## Problem to work on
After locating "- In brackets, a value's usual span" in the listing below, copy that line and each one after it exactly, ending with the line that has "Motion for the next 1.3".

##############################

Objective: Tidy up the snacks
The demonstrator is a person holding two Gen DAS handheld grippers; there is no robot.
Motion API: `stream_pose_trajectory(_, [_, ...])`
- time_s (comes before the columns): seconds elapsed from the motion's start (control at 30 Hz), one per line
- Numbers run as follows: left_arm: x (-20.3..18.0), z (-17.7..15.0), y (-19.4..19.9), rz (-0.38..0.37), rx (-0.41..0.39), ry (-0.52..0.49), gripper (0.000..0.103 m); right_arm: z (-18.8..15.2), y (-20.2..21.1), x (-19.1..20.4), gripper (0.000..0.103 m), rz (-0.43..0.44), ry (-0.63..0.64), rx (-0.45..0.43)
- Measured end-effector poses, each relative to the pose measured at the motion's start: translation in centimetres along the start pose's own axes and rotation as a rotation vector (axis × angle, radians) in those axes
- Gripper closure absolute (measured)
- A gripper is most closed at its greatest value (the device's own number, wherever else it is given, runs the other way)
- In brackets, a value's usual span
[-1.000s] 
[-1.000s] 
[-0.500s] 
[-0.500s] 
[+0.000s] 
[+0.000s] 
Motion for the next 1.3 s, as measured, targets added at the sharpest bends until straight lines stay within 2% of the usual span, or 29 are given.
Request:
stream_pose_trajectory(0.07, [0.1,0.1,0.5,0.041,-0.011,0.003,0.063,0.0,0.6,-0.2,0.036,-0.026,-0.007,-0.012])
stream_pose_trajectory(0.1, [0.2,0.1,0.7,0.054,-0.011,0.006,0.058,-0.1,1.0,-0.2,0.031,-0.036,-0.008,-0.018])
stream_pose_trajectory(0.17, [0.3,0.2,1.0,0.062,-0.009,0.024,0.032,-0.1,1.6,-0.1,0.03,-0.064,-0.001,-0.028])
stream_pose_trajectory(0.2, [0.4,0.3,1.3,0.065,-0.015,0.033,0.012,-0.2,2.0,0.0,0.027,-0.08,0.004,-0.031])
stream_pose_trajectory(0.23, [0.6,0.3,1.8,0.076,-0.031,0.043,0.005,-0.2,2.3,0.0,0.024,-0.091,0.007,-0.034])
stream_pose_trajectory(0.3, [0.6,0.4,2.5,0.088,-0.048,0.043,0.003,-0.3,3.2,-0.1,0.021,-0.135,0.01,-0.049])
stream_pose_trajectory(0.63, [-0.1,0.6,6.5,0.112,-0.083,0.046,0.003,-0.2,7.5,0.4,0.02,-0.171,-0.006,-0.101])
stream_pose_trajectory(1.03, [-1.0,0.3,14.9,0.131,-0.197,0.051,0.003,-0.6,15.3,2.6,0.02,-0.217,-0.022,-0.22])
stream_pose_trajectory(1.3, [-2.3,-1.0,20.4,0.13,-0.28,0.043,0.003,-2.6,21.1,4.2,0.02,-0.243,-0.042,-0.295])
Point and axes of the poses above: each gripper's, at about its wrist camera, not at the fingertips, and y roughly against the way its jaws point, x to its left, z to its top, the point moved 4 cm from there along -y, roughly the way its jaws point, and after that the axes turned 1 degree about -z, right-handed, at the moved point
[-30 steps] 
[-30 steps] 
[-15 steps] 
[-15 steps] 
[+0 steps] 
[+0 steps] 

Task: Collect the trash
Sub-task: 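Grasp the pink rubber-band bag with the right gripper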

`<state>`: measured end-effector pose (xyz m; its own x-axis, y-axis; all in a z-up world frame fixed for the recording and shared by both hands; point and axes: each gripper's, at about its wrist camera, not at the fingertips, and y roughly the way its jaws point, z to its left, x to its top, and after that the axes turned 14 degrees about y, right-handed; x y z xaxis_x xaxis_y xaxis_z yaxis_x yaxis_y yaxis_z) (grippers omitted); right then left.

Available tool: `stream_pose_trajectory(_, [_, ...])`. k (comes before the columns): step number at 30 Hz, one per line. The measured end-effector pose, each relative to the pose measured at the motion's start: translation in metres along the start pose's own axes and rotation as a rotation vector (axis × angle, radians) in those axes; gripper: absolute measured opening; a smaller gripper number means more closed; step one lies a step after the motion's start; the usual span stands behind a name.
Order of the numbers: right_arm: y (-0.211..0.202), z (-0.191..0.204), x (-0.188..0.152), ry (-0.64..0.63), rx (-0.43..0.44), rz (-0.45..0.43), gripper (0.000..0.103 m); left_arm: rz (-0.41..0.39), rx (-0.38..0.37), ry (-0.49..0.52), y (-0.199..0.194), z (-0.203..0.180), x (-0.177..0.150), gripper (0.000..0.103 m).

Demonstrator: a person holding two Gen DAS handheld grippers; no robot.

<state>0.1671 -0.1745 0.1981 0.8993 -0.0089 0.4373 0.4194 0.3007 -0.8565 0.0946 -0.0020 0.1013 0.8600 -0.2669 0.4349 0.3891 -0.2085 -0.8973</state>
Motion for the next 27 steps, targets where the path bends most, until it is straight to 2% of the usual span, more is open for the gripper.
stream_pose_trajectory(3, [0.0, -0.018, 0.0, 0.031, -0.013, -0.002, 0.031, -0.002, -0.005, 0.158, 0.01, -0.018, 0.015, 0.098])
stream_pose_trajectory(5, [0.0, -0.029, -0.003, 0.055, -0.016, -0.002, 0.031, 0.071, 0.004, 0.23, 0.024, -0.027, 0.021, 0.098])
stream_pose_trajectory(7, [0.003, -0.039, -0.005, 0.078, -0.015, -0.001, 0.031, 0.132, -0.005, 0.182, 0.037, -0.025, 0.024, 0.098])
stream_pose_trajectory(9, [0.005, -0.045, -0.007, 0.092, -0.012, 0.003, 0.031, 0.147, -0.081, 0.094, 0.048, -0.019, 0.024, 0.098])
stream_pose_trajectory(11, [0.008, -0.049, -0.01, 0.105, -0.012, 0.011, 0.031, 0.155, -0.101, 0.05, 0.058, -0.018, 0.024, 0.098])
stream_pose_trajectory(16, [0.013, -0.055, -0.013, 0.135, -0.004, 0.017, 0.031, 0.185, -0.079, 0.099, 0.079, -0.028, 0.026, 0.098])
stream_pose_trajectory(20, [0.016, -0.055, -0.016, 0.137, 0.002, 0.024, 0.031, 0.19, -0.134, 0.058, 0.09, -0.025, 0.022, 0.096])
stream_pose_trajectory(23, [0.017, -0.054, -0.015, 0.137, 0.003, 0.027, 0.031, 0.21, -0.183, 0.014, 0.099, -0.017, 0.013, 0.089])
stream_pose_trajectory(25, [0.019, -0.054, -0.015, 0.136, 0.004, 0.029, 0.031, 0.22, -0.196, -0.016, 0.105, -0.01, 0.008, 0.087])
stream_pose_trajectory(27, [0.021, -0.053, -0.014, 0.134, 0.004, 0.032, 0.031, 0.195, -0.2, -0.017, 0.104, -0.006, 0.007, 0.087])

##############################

## The answer
- In brackets, a value's usual span
[-1.000s] 
[-1.000s] 
[-0.500s] 
[-0.500s] 
[+0.000s] 
[+0.000s] 
Motion for the next 1.3 s, as measured, targets added at the sharpest bends until straight lines stay within 2% of the usual span, or 29 are given.

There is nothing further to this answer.